Q&A: How secondaries can support the Science Based Targets initiative

Although secondaries investors have limited influence on underlying assets, there are steps they can take to engage with ESG issues and promote science-based targets, says Tim Clare of Anthesis.

In November, the Science Based Targets initiative published tailored guidance for the private equity industry to facilitate the adoption of science-based targets that align with the goals of the Paris Agreement.

Tim Clare, a director in transactions and ESG advisory at global sustainability activator Anthesis Group, was among the primary authors of the SBT guidance for private equity. Here, he outlines the steps secondaries firms can take to support climate initiatives and the SBTi agenda.

What are the challenges involved in setting science-based targets for secondaries?

Tim Clare

The biggest challenge is that secondaries investors are typically at least one step removed from underlying investee companies, ie, assets. Since secondaries investors are not the GP responsible for managing the assets, their direct engagement with the underlying portfolio is necessarily restricted.

Similarly, these types of investors are typically at least one layer removed from monitoring and influencing portfolio company operations and do not control the timing or form of any exit process. Normally, secondaries investors will have more influence when making direct secondary or GP-led investments, as opposed to LP positions, which pose a greater challenge.

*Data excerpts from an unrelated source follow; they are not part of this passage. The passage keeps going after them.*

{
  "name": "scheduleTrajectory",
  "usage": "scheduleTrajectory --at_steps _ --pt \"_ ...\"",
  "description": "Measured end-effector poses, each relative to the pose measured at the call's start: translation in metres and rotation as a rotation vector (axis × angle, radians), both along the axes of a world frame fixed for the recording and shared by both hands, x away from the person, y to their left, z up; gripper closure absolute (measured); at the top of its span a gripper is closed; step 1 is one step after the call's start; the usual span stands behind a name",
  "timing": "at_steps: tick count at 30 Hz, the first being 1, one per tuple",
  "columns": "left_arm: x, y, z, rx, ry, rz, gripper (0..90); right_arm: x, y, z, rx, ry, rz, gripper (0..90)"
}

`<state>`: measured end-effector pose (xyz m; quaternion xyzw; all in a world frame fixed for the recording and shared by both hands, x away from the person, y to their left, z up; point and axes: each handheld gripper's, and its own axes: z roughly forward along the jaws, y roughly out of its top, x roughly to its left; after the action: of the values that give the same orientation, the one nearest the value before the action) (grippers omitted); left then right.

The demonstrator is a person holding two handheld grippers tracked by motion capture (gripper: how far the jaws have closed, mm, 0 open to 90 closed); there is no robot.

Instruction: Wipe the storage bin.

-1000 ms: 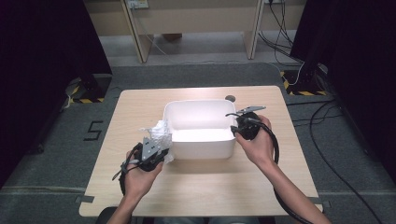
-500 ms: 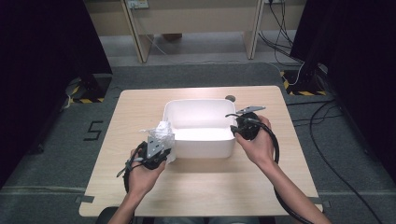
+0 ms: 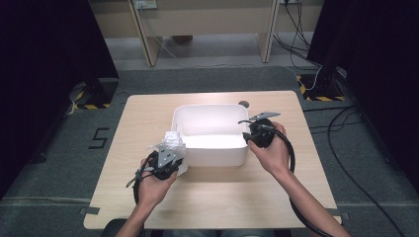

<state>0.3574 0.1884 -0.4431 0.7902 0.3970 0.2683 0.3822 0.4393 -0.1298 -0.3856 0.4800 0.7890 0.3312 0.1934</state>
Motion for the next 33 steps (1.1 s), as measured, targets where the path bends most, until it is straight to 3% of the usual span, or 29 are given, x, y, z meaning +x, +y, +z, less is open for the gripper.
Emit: scheduleTrajectory --at_steps 28,33 --pt "0.01 -0.005 -0.031 0.034 0.093 -0.012 81.7 0.0 0.0 -0.001 0.007 -0.005 0.005 68.9" --pt "0.012 -0.005 -0.033 0.035 0.092 -0.018 81.7 0.0 0.0 -0.001 0.007 -0.005 0.007 68.6"
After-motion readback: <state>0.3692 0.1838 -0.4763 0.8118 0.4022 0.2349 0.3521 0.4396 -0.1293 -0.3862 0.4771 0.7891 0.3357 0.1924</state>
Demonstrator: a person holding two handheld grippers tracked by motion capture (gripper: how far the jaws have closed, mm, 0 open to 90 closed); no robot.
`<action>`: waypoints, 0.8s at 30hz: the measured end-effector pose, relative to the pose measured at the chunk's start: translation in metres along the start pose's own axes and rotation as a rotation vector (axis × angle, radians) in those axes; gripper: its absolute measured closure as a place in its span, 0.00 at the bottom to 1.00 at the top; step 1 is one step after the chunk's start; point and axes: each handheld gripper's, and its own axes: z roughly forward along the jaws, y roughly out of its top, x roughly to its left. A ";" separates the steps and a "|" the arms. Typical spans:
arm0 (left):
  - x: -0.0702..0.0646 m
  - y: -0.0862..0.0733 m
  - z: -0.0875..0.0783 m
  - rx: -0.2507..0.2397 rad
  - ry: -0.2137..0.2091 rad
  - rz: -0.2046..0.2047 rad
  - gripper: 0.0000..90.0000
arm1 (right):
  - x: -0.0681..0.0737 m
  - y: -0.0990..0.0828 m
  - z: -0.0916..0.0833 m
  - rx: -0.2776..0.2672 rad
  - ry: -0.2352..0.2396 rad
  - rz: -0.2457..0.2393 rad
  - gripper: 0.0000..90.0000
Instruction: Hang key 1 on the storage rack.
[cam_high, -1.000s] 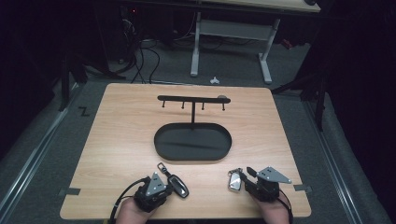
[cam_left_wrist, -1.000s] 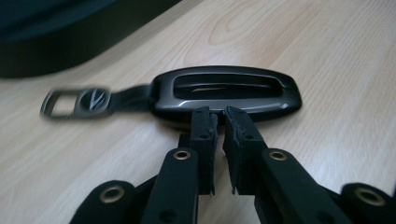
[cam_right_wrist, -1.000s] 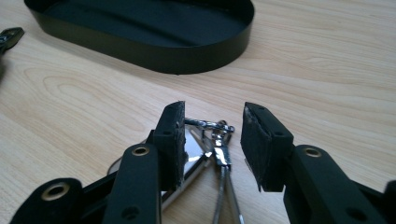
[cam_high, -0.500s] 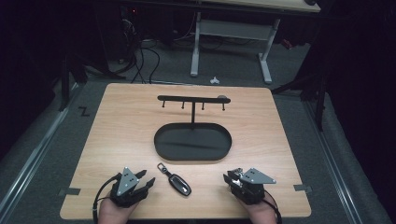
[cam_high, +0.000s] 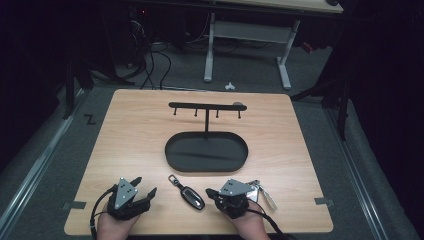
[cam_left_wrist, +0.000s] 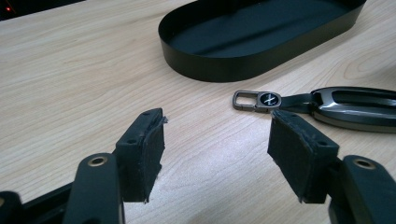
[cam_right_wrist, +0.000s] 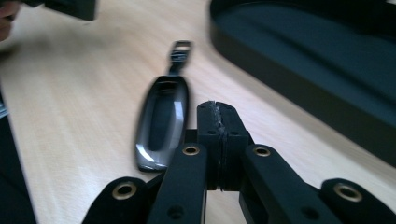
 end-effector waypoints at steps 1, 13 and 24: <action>0.000 -0.001 0.000 -0.002 0.003 0.002 0.41 | 0.003 0.001 0.002 0.005 0.004 -0.012 1.00; 0.004 -0.014 -0.025 -0.010 0.059 -0.008 0.41 | 0.028 0.011 0.035 0.069 0.037 -0.118 1.00; 0.004 -0.011 -0.025 -0.022 0.045 -0.006 0.41 | 0.021 0.005 0.032 0.103 -0.003 -0.101 1.00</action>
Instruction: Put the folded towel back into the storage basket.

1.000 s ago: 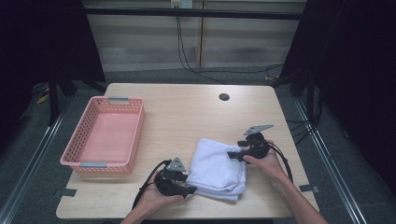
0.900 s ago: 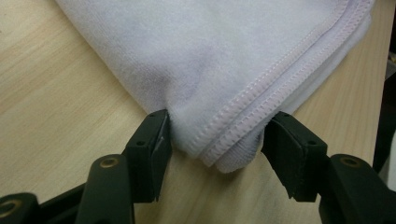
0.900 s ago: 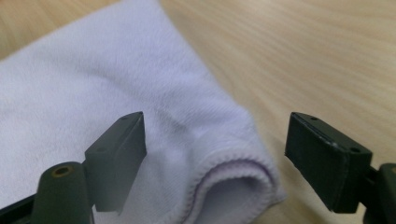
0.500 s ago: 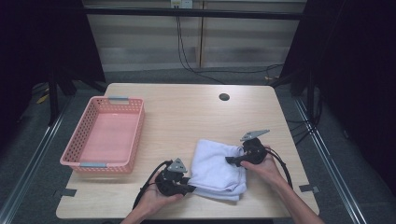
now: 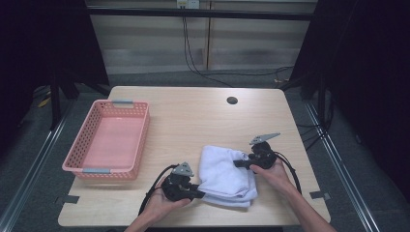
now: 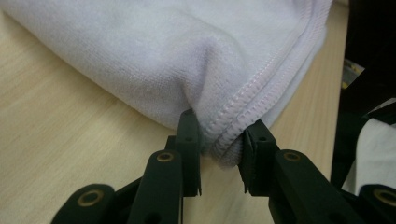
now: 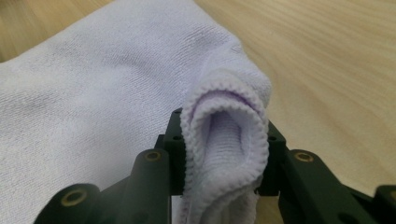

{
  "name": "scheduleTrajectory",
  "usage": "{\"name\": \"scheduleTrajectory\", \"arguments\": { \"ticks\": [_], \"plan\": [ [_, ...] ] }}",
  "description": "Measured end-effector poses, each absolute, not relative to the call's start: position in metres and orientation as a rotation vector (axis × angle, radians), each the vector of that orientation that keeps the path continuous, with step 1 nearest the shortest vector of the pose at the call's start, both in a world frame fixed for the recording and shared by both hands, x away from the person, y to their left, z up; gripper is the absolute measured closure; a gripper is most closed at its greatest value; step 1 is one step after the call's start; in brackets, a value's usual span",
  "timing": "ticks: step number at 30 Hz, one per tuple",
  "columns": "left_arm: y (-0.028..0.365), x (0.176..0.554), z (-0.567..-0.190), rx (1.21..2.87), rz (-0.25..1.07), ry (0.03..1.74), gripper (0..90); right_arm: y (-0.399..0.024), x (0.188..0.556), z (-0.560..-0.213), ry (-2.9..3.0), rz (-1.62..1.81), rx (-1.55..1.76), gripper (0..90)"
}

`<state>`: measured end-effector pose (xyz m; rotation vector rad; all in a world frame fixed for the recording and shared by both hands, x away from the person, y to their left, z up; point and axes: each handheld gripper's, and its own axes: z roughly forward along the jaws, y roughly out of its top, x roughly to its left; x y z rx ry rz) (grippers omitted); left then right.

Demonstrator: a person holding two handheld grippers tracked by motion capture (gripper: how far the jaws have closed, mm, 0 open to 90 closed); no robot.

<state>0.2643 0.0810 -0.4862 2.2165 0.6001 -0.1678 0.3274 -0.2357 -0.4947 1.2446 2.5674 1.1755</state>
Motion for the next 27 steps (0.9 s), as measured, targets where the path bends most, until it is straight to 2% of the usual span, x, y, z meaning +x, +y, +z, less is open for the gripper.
{"name": "scheduleTrajectory", "arguments": {
  "ticks": [11, 27],
  "plan": [
    [0.076, 0.264, -0.460, 2.091, -0.134, 0.551, 72.9, -0.241, 0.340, -0.472, 2.492, 1.314, 1.251, 66.6],
    [0.089, 0.278, -0.427, 2.017, -0.071, 0.565, 72.9, -0.244, 0.356, -0.438, 2.455, 1.376, 1.228, 66.6]
  ]
}}
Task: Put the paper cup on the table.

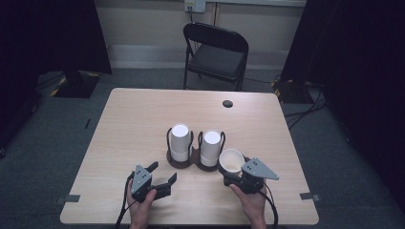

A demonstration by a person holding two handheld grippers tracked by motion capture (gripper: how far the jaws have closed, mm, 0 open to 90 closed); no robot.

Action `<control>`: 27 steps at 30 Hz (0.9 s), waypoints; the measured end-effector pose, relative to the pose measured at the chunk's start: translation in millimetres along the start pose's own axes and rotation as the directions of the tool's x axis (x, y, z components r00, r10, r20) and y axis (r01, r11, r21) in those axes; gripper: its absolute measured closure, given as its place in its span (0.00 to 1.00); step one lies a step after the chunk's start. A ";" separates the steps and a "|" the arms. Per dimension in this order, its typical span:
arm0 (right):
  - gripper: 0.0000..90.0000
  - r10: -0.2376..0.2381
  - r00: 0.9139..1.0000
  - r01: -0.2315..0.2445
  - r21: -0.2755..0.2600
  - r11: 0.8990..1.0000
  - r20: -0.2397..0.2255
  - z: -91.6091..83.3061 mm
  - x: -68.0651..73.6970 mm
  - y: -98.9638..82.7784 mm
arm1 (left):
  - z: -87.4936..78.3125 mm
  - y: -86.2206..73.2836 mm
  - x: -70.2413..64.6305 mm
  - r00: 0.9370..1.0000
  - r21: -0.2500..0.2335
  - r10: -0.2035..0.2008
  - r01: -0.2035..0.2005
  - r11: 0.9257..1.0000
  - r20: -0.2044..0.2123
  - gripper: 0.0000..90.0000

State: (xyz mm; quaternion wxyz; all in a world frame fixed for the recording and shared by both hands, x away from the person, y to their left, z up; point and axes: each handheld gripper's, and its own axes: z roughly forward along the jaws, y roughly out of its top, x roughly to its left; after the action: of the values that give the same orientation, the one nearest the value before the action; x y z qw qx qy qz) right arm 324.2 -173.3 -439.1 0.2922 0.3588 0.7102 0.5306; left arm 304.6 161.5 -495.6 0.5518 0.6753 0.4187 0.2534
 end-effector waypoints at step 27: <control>0.29 0.088 0.993 -0.087 -0.014 0.996 0.078 32.9 -66.0 20.5 | -4.7 -3.4 -6.5 0.996 -0.070 0.034 -0.040 0.997 -0.085 0.17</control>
State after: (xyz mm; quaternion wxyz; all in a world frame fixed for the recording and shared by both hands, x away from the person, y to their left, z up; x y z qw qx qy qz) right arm 392.2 -205.8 -425.8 0.2983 0.4086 0.6788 0.5323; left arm 296.5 158.7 -496.9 0.5528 0.6516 0.4193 0.3066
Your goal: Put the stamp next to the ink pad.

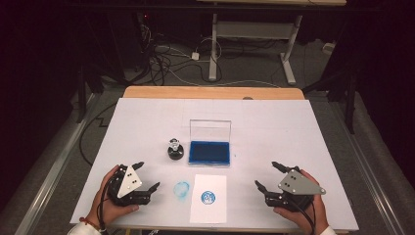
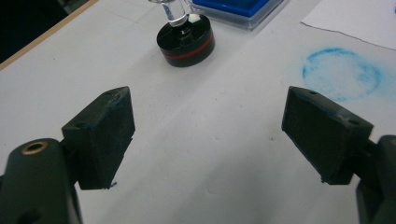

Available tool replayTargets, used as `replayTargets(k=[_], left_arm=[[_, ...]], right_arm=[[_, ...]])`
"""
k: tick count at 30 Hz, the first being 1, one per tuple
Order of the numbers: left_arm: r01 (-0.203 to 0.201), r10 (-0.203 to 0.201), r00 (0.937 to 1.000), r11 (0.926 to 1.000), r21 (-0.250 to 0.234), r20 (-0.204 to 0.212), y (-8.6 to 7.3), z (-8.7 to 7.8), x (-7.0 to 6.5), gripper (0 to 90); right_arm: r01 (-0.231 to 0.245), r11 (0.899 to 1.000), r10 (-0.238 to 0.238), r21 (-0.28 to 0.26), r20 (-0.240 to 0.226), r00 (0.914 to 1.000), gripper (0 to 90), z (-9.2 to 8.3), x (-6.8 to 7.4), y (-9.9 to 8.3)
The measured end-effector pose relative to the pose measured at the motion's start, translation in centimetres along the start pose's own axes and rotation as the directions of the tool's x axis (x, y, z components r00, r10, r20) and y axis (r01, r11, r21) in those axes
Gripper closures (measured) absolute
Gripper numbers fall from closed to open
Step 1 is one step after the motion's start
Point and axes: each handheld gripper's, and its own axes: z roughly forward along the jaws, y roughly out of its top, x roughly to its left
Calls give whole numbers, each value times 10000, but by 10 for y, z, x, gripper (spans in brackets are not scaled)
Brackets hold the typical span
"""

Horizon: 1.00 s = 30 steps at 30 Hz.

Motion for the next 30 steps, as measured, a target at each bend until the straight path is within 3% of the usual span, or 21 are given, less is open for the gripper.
replayTargets(k=[14,30], left_arm=[[-246,247,9996,9996,-138,112,0,-3,-5,167],[-129,131,9999,9997,-220,107,2,-3,-4,167]], right_arm=[[91,9999,-89,-90,208,9997,236,-3,2,3],[35,10000,-33,-83,292,9996,229,-2,4,4]])
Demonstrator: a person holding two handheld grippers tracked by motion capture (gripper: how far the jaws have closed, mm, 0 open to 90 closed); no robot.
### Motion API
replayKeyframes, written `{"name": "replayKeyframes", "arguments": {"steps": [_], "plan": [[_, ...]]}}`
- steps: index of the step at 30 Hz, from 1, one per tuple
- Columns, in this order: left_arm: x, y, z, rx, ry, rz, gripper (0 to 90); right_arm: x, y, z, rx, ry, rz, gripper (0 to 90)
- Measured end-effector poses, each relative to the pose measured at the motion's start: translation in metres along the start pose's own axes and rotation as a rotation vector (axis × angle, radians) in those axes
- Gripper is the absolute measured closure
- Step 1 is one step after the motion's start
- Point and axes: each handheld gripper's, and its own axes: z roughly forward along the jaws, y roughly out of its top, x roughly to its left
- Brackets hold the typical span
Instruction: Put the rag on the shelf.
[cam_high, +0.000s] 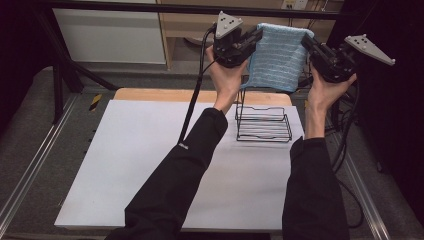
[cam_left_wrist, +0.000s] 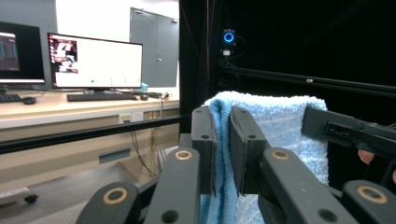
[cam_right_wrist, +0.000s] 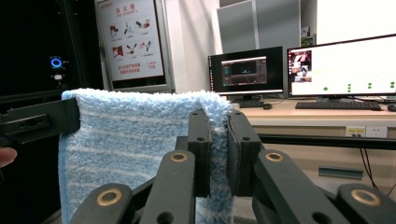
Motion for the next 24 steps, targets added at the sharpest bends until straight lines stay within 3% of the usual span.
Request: {"name": "replayKeyframes", "arguments": {"steps": [9,17,24], "plan": [[0.009,-0.006,0.016,0.019,-0.007,-0.012,80.6,-0.011,-0.003,0.012,0.025,-0.015,-0.02,82.2],[0.016,-0.006,0.026,0.019,0.001,0.04,80.6,-0.019,-0.004,0.025,0.029,-0.009,-0.009,82.2],[0.022,-0.022,0.03,0.05,-0.009,0.026,80.5,-0.025,-0.016,0.03,0.056,-0.006,-0.006,82.1]]}}
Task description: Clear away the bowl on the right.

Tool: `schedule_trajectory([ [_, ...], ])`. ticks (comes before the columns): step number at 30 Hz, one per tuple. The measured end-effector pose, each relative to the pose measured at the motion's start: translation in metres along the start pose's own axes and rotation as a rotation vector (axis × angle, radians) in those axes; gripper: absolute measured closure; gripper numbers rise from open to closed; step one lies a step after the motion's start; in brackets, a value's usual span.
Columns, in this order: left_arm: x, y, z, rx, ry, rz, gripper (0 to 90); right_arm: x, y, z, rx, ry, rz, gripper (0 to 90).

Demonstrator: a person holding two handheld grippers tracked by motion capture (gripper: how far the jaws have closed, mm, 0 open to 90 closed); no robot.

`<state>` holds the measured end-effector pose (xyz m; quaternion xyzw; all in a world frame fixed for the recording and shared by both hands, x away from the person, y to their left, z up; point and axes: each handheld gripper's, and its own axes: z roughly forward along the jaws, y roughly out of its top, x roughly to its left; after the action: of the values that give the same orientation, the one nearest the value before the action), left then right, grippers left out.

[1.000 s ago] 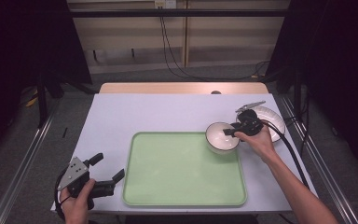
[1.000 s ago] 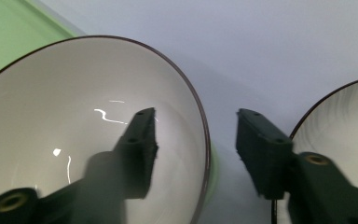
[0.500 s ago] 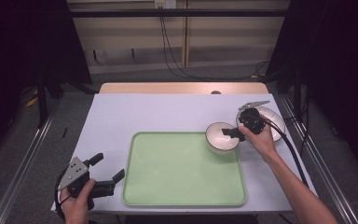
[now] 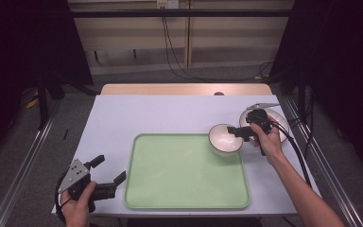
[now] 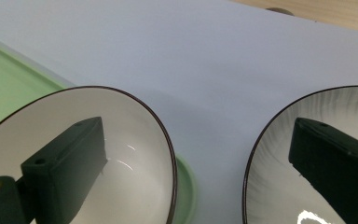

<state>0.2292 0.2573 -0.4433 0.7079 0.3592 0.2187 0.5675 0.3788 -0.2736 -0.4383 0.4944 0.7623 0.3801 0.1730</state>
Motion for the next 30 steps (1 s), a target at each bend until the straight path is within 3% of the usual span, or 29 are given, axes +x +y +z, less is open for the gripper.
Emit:
schedule_trajectory([
  [10,0.0,0.0,0.001,0.001,0.0,-0.002,1.2,-0.001,-0.003,-0.014,-0.06,-0.012,-0.015,3.0],
  [21,0.0,0.0,0.001,0.001,0.003,0.001,1.3,0.0,-0.005,-0.032,-0.094,-0.009,-0.026,2.3],
  [25,0.0,0.0,0.001,0.001,0.002,0.0,1.3,0.002,-0.008,-0.04,-0.103,-0.027,-0.053,2.7],
  [30,0.0,0.0,0.001,-0.001,0.002,0.002,1.3,0.005,-0.014,-0.045,-0.115,-0.013,-0.052,2.5],
])
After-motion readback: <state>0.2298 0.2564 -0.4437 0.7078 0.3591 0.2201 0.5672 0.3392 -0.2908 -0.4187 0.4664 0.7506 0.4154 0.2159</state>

What guidance does the SBTi provide for secondaries firms?

The SBTi does not presently have a formal target method for secondaries firms. Secondaries firms are encouraged by the SBTi to set GP engagement targets (a percentage of GPs they will engage with) internally to promote climate initiatives and SBTs.

As a prerequisite to any engagement, the SBTi provides practical advice for carbon screening for all new investments and how to engage GPs with the SBTi agenda. Examples include screening for higher carbon-aware GPs in an investment opportunity, screening for higher carbon opportunities at the asset level within a portfolio opportunity, or raising relevant climate-related questions at due diligence.

How can secondaries firms engage with sponsors on climate initiatives?

Secondaries firms can engage GPs with the SBTi agenda via existing ESG avenues. These range from promoting the secondaries firm’s own ESG policy and approach, including on climate, to supporting GPs to develop their own ESG policies.

The guidance also recommends promoting or requiring SBTs within side letters, and delivering ESG workshops for GPs, including on climate-related topics. Other examples include monitoring GPs’ uptake of net-zero commitments or even undertaking joint visits to assets (where appropriate) and providing observations from the perspective of ESG (including on climate).

Is there scope for secondaries firms to track decarbonization efforts, like the SBTs, at the underlying asset level in the future?

Not easily. The best that a secondaries firm can do is continually record and consolidate the success of the engagement – for example, the number of GPs that have set SBTs due to secondaries-led climate workshops – and to track the success of the influence against the target set.

Even in instances where the secondaries firm is closer to the underlying assets, the secondary investment is at the end of investment stage where there is little influence to reinject the capital required to reduce emissions.

The greater opportunity tends to reside at the level of the underlying GP managing the assets and into whose funds secondaries firms might invest.